The badge said TAG. The engine was Porsche.
How it happened
Porsche's most successful Formula 1 involvement happened without a Porsche logo on a car. Between 1983 and 1987, Porsche supplied turbocharged V6 engines to McLaren under the TAG brand. The cars were McLaren MP4/2 chassis with engines built in Weissach. TAG was Techniques d'Avant Garde, a Saudi-owned holding company that owned a controlling stake in McLaren and paid for the engine development.
Ron Dennis ran McLaren. He had taken over the team in 1981 and was rebuilding it. The Cosworth DFV engine that had dominated F1 through the 1970s was no longer competitive against the new turbocharged engines being developed by Renault, Ferrari, and BMW. McLaren needed a turbo.
Dennis approached Porsche through TAG's Mansour Ojjeh. Porsche had no Formula 1 program of its own and no commercial interest in starting one. But the company would design and build a Formula 1 engine on contract. The result was a 1.5 liter twin-turbocharged V6, designated TAG TTE PO1 internally, developed under the technical direction of Hans Mezger.
The engine
The TAG-Porsche V6 was a 90-degree configuration with twin KKK turbochargers. The first running prototype produced approximately 600 horsepower. Race trim by 1984 produced approximately 750 horsepower at 11,500 rpm. Qualifying trim produced approximately 850 horsepower with higher boost pressure.
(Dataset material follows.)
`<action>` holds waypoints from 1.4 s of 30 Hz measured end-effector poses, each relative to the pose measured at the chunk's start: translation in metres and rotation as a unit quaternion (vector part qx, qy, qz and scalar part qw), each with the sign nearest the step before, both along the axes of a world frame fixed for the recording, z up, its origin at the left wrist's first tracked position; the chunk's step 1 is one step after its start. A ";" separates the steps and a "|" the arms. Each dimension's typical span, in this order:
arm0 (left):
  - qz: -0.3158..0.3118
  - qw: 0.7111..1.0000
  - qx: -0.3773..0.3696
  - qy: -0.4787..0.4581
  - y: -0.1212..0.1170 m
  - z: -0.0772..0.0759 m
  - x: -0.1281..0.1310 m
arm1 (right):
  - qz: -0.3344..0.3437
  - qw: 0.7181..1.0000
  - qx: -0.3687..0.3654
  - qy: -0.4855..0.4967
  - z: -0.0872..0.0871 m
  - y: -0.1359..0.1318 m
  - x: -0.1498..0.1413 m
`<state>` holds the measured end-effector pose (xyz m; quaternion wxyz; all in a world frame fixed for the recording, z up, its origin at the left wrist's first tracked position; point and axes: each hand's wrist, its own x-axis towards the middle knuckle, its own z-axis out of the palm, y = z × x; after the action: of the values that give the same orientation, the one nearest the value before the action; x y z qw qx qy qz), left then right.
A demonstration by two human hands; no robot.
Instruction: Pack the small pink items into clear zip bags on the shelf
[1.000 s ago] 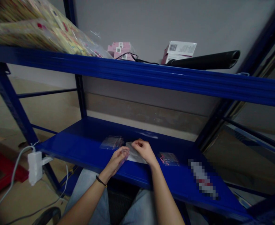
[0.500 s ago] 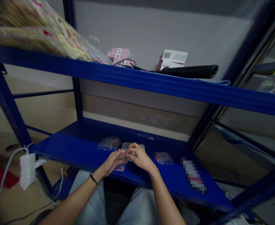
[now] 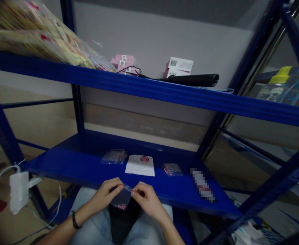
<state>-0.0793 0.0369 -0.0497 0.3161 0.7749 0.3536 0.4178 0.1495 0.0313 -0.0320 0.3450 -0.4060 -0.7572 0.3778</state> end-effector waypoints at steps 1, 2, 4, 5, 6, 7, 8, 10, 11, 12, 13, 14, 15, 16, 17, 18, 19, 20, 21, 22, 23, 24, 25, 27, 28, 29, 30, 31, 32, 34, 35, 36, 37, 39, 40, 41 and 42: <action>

The engine was specifically tailored to the McLaren MP4/2 chassis designed by John Barnard. Barnard wanted a compact, narrow engine that would allow him to design a tightly-packaged chassis with optimized aerodynamics. The TAG-Porsche fit that requirement. The engine was approximately 130 millimeters narrower than the contemporary Renault and Ferrari turbo V6s.
The fuel economy of the engine was also significantly better than the competition. This mattered because Formula 1 in the mid-1980s had fuel-quantity restrictions. Each car was allowed only 220 liters of fuel per race, and the most powerful turbo engines of the era struggled to complete races within that allowance. The TAG-Porsche engine consistently could.
1984
The McLaren MP4/2 with the TAG-Porsche engine launched in 1984. Niki Lauda and Alain Prost drove. They won twelve of the season's sixteen races between them. Lauda won the World Drivers' Championship by half a point over Prost. McLaren won the World Constructors' Championship.
1985 and 1986
In 1985 Alain Prost won the Drivers' Championship. McLaren won the Constructors' Championship. The car was now established as the dominant package on the grid.
In 1986 Alain Prost won the Drivers' Championship again. McLaren finished second in the Constructors' standings to Williams-Honda. The Honda turbo engine that Williams was using had begun to match the TAG-Porsche on outright performance, and the development gap between teams was narrowing.
1987
For 1987 the McLaren chassis remained competitive but the TAG-Porsche engine was no longer the class of the field. Honda had advanced. Alain Prost finished fourth in the Drivers' Championship. McLaren finished second in the Constructors'.
The contract with McLaren ended after the 1987 season. McLaren moved to Honda engines for 1988 and went on to dominate that era with Senna and Prost. Porsche moved on to Indycar (the Porsche-March-Cosworth program) and various racing efforts, but the brief Formula 1 collaboration with McLaren had ended.
Why the TAG name was used
Porsche AG did not want a Porsche-branded engine on a McLaren. The brand association of having Porsche power a competitor's championship car was awkward. Both companies had production sports cars in the market and competed for buyers in the same segment. TAG was a holding company without a competing product portfolio. Branding the engine as TAG-Porsche, with Porsche as a minority technical partner rather than the primary identity, kept the relationship cleaner.
This is why the average racing fan does not associate the 1984 to 1986 World Championships with Porsche. The car was a McLaren. The engine was a TAG. The Porsche connection was real but deliberately understated.
The legacy
The TAG-Porsche engine is considered one of the most successful Formula 1 power units of the turbo era. Three World Championships in three years is a record very few engine manufacturers ever match. The engineering work that went into the engine, particularly the fuel economy and thermal management approaches, fed directly into Porsche's parallel production engine development through the 1980s. Some of the same principles that made the TAG-Porsche V6 efficient went into the 944 Turbo and the contemporary 911 program.
The TAG-Porsche V6 chassis from the McLaren MP4/2 era now live in private collections and museums. The cars trade rarely. A 1984 Lauda Championship-winning chassis would likely bring north of $10 million if offered at auction, though none has been offered publicly in over a decade.